All the data must be output exactly as given.

(Beginning of Exercise data)

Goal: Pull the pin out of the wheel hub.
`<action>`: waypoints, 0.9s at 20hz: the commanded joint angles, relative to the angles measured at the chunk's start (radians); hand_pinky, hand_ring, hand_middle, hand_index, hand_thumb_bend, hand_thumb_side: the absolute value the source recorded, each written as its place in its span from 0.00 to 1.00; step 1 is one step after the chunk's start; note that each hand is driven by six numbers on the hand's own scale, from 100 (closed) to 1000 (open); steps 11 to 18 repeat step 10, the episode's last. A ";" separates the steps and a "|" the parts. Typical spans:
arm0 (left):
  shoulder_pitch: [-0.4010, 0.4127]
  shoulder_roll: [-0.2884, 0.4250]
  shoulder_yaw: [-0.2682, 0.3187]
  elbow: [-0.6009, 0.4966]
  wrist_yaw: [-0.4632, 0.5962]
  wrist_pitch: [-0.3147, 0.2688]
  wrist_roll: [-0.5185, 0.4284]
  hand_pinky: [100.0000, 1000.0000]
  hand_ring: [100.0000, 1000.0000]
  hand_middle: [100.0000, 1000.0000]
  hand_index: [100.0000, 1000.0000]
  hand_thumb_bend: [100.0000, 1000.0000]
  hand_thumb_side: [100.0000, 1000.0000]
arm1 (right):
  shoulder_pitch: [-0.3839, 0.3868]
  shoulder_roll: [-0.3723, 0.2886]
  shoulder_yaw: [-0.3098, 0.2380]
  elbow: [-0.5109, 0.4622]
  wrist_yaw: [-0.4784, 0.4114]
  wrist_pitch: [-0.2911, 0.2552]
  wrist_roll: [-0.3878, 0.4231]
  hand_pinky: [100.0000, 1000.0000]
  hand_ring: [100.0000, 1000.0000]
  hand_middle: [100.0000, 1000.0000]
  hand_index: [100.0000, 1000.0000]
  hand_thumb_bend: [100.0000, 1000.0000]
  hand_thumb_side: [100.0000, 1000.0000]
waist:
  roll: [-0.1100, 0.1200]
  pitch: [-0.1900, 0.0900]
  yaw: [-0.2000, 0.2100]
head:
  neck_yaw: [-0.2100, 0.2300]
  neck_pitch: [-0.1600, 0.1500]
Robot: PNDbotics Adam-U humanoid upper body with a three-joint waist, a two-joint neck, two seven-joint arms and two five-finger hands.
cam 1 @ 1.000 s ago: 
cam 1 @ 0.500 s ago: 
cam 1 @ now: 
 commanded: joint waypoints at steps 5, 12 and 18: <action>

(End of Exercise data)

Answer section –
Goal: Pull the pin out of the wheel hub.
`<action>`: waypoints, 0.9s at 20hz: the commanded joint angles, relative to the angles measured at the chunk's start (radians); hand_pinky, hand_ring, hand_middle, hand_index, hand_thumb_bend, hand_thumb_side: the absolute value the source recorded, each written as its place in its span from 0.00 to 1.00; step 1 is one step after the chunk's start; note that each hand is driven by six numbers on the hand's own scale, from 100 (closed) to 1000 (open); steps 11 to 18 repeat step 10, the episode's last. A ";" separates the steps and a "|" the parts. Typical spans:
arm0 (left):
  shoulder_pitch: [-0.4010, 0.4127]
  shoulder_roll: [-0.2884, 0.4250]
  shoulder_yaw: [-0.2682, 0.3187]
  elbow: [-0.6009, 0.4966]
  wrist_yaw: [-0.4632, 0.5962]
  wrist_pitch: [-0.3147, 0.2688]
  wrist_roll: [-0.5185, 0.4284]
  hand_pinky: [100.0000, 1000.0000]
  hand_ring: [100.0000, 1000.0000]
  hand_middle: [100.0000, 1000.0000]
  hand_index: [100.0000, 1000.0000]
  hand_thumb_bend: [100.0000, 1000.0000]
  hand_thumb_side: [100.0000, 1000.0000]
arm1 (right):
  shoulder_pitch: [-0.3839, 0.3868]
  shoulder_roll: [-0.3723, 0.2886]
  shoulder_yaw: [-0.3098, 0.2380]
  elbow: [-0.5109, 0.4622]
  wrist_yaw: [-0.4784, 0.4114]
  wrist_pitch: [-0.2911, 0.2552]
  wrist_roll: [-0.3878, 0.4231]
  hand_pinky: [100.0000, 1000.0000]
  hand_ring: [100.0000, 1000.0000]
  hand_middle: [100.0000, 1000.0000]
  hand_index: [100.0000, 1000.0000]
  hand_thumb_bend: [100.0000, 1000.0000]
  hand_thumb_side: [100.0000, 1000.0000]
waist:
  roll: [-0.1100, 0.1200]
  pitch: [-0.1900, 0.0900]
  yaw: [-0.2000, 0.2100]
head:
  neck_yaw: [-0.2100, 0.2300]
  neck_pitch: [-0.1600, 0.1500]
Robot: PNDbotics Adam-U humanoid upper body with a three-joint waist, a two-joint neck, two seven-joint arms and two five-finger hands.
cam 1 @ 1.000 s ago: 
cam 1 @ 0.500 s ago: 
cam 1 @ now: 
 commanded: joint waypoints at steps 5, 12 and 18: <action>

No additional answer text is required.